The abuse that occurred in a relatively brief period of time resulted in consequences that hurt me, my wife and my children.  Sexuality is attached to the core of our being, and it effects every aspect of our person – mental, emotional, behavioral, relational and spiritual.  Trivializing the impact of sexual abuse, devaluing victims or attempting to silence their voices, be it from perpetrators or society at large, are inexcusable responses! Male or female, as individuals made in the image of the Creator, every person deserves much, much better than that.

If you are voting in the 2016 American presidential election, by all means vote for the candidate you choose to support.  But please, please don’t allow your political fervor to turn a topic deserving of respect and sensitivity into a political chess piece. I choose to believe that we are still better than that.  We certainly should be.

 

Comments

  1. Debbie Curry says

    Wow. Thank you for your candor. And, thanks be to God that you have chosen a life dedicated to helping others deal with the pain and shame associated with sexual abuse. Blessings on you and your ministry, Steve.

  2. Tonnye Fletcher says

    Thank you Steve! I am so thankful you do what you do to help other people deal with horrid things that happen and I appreciate your thoughts here. Thank you for sharing what I know had to be an absolutely devastating experience with the hope that it will help. That’s what living for Jesus is all about and you are modeling that for all of us. Much love and respect, Brother! Blessings!

  3. Pammie says

    I understand how difficult this is to share…thank you. No matter how long ago, or if just a moment ago…the scar remains.

  4. says

    Thank you Steve for an honest and thoughtful blogpost. I appreciate your willingness to share your experience. I am grateful for healing and redemption and what God has done through you!

  5. Cindy Pribble says

    I am so very proud of you for sharing this, Steve. This was an event requiring life long healing. Keep the faith. You are in my prayers.

  6. Edwina Conaway says

    I respect you , Steve & believe in your choice to share & know this comes from deep within! God has given you a difficult task & you have done well, and are leading others to OVERCOME! Carry on!

  7. Kevin herrmann says

    Thank you for continuing to share your heart and reminding us there is more at stake that just an election. May Go’s continue to strengthen His Spirit within you to continue the work He has put before you.
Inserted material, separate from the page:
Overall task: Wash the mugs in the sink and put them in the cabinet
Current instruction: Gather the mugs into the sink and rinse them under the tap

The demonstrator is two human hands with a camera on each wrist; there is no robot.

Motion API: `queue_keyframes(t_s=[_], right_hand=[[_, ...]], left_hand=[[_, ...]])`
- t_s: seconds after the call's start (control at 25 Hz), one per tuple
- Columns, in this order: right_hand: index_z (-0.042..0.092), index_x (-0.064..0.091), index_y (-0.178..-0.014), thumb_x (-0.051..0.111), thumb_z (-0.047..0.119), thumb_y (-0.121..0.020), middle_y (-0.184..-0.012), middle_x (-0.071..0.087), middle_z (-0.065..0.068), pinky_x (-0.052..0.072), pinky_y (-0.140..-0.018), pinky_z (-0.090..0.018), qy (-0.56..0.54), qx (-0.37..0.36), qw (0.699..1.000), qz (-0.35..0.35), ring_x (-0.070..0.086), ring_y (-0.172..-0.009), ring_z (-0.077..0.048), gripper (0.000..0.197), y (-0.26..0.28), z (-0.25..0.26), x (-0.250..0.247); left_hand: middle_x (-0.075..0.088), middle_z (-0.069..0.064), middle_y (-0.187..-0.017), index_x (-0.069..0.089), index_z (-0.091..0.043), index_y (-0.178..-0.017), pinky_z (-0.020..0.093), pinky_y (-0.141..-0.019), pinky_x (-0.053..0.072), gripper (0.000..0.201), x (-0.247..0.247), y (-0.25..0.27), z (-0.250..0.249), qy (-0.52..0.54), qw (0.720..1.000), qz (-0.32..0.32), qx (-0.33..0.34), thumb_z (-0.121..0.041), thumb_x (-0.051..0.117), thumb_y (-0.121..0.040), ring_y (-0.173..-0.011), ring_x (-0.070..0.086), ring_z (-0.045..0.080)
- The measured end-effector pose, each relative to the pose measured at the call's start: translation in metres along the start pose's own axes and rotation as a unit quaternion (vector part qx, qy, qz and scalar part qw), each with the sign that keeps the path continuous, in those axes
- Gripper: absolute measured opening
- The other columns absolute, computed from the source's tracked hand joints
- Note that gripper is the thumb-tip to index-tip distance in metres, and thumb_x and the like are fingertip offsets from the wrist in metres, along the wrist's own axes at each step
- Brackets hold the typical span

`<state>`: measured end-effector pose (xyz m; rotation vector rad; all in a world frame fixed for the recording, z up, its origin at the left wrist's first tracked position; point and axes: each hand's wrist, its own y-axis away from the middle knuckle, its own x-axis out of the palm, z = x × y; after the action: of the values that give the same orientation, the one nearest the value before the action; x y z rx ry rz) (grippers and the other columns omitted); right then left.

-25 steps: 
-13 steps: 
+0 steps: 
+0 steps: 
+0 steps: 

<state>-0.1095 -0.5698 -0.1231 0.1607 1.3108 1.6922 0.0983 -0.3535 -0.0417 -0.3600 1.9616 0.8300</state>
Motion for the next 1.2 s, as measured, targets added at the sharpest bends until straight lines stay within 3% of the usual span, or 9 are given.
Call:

  8. Charles Delcambre says

    It has been 52 years since my brother, 10 years older than me, did it…. I have never told it, except to my wife.

    Thank you for your words, your work, and your prayers.

  9. Sondra Ford says

    This is very well- said Steve, Im so sorry this happened to you. I hope and pray your honesty will help someone who reads this. I have no doubt though that you have already helped numerous individuals through your ministry. I am very thankful for what you have done for GO. God bless you and your beautiful family always!

  10. Steve Holladay says

    Thanks to all for your supportive and encouraging comments. And thanks to those of you who shared about your own experiences. May the darkness be brought to light and healing occur in our culture.

  11. Danisha Koone says

    Steve you councild me as a teenager and even though things have gotten much worse in my adult life, I still think about you and Holly giving me strength. I am still facing so many demons but am slowly trying to work through them. But sexual assault has completely destroyed my life, my marriage, my relationships with my kids and just people in general. I am so happy to know you and Holly are spreading this message because women AND men need to know. Sometimes I still wish I had you to talk to. Your one of the few people I trusted in my life. Thank you so much for spreading you grace and love around the world.

    • Steve Holladay says

      Thank you for your encouraging words and for sharing openly about the pain sexual assault has caused in your life. Sorry to hear you have lived with such hurt, blessings as you take steps to work through it all. Feel free to make contact if Holly and I can be voices of encouragement along the way.